Task to carry out — Search the material for "labels" and show all lines that contain it.

________________________

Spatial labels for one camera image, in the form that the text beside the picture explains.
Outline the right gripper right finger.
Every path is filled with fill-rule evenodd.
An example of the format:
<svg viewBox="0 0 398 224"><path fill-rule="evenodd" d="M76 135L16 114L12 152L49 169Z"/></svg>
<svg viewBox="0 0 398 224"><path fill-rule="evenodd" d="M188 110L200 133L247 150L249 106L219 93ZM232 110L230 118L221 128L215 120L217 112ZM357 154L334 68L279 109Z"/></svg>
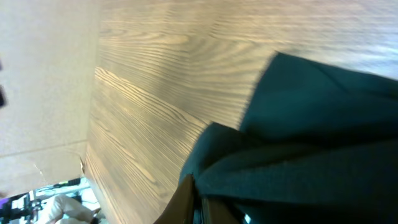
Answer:
<svg viewBox="0 0 398 224"><path fill-rule="evenodd" d="M214 198L202 200L202 213L204 224L239 224L229 208L222 201Z"/></svg>

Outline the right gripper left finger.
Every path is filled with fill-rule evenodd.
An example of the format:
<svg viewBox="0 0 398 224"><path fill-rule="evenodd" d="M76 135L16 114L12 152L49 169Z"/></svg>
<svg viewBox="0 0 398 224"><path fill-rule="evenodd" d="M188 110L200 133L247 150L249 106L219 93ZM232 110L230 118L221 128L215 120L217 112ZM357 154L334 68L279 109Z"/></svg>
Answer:
<svg viewBox="0 0 398 224"><path fill-rule="evenodd" d="M195 202L195 183L188 174L176 189L170 202L154 224L192 224Z"/></svg>

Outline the black t-shirt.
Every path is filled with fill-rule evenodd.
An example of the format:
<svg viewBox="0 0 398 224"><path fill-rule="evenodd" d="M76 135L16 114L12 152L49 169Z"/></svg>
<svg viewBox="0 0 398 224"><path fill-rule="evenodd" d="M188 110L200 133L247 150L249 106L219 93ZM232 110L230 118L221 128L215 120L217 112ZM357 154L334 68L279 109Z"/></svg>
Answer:
<svg viewBox="0 0 398 224"><path fill-rule="evenodd" d="M397 82L279 53L239 129L211 123L188 174L252 223L396 223Z"/></svg>

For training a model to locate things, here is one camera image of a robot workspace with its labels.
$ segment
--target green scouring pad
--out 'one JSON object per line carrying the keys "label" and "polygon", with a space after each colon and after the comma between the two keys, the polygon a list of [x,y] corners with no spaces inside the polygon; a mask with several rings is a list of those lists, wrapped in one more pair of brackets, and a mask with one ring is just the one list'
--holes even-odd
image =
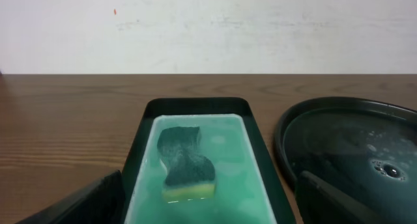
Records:
{"label": "green scouring pad", "polygon": [[167,202],[214,196],[216,171],[209,159],[198,154],[199,139],[200,127],[162,130],[158,151],[168,173],[162,190]]}

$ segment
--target black round lid
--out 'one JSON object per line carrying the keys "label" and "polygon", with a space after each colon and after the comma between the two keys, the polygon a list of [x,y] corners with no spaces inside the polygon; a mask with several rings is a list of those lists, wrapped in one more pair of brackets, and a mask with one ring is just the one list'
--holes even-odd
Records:
{"label": "black round lid", "polygon": [[417,112],[357,98],[308,100],[275,133],[286,180],[309,171],[395,223],[417,223]]}

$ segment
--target yellow sponge layer
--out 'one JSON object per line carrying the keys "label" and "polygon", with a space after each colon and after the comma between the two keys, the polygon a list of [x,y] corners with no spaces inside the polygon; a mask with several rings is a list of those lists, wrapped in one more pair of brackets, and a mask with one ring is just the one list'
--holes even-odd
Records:
{"label": "yellow sponge layer", "polygon": [[162,197],[167,202],[211,198],[214,196],[215,188],[215,184],[198,184],[183,188],[165,188],[162,191]]}

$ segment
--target wood grain
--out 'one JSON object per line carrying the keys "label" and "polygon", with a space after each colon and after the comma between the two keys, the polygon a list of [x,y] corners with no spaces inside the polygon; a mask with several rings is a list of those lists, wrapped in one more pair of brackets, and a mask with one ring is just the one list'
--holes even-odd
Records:
{"label": "wood grain", "polygon": [[155,98],[245,98],[272,155],[275,124],[296,103],[354,96],[417,109],[416,93],[416,75],[0,76],[0,223],[122,169],[143,110]]}

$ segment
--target soapy water
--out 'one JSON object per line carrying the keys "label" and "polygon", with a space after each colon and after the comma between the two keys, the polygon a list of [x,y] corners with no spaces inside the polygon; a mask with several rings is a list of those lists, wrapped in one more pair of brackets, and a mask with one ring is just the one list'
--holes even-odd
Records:
{"label": "soapy water", "polygon": [[400,166],[402,166],[402,168],[404,168],[404,169],[410,169],[410,165],[408,165],[408,164],[407,164],[407,163],[405,163],[405,162],[400,162],[399,164],[400,164]]}
{"label": "soapy water", "polygon": [[370,144],[367,144],[366,145],[371,151],[373,151],[373,152],[376,152],[377,151],[377,148],[376,147],[374,147],[373,145],[370,145]]}
{"label": "soapy water", "polygon": [[394,178],[398,181],[405,181],[407,175],[398,166],[392,165],[389,161],[373,159],[370,161],[371,166],[377,173],[387,178]]}
{"label": "soapy water", "polygon": [[[213,198],[169,203],[162,199],[167,171],[156,142],[163,129],[176,126],[200,127],[199,152],[216,170]],[[156,118],[124,223],[276,223],[242,118],[233,114]]]}

________________________

Response —
Spatial labels for one camera image, in the form that the text beside the picture explains.
For training a model to locate things, here is one camera image of a robot workspace with its labels.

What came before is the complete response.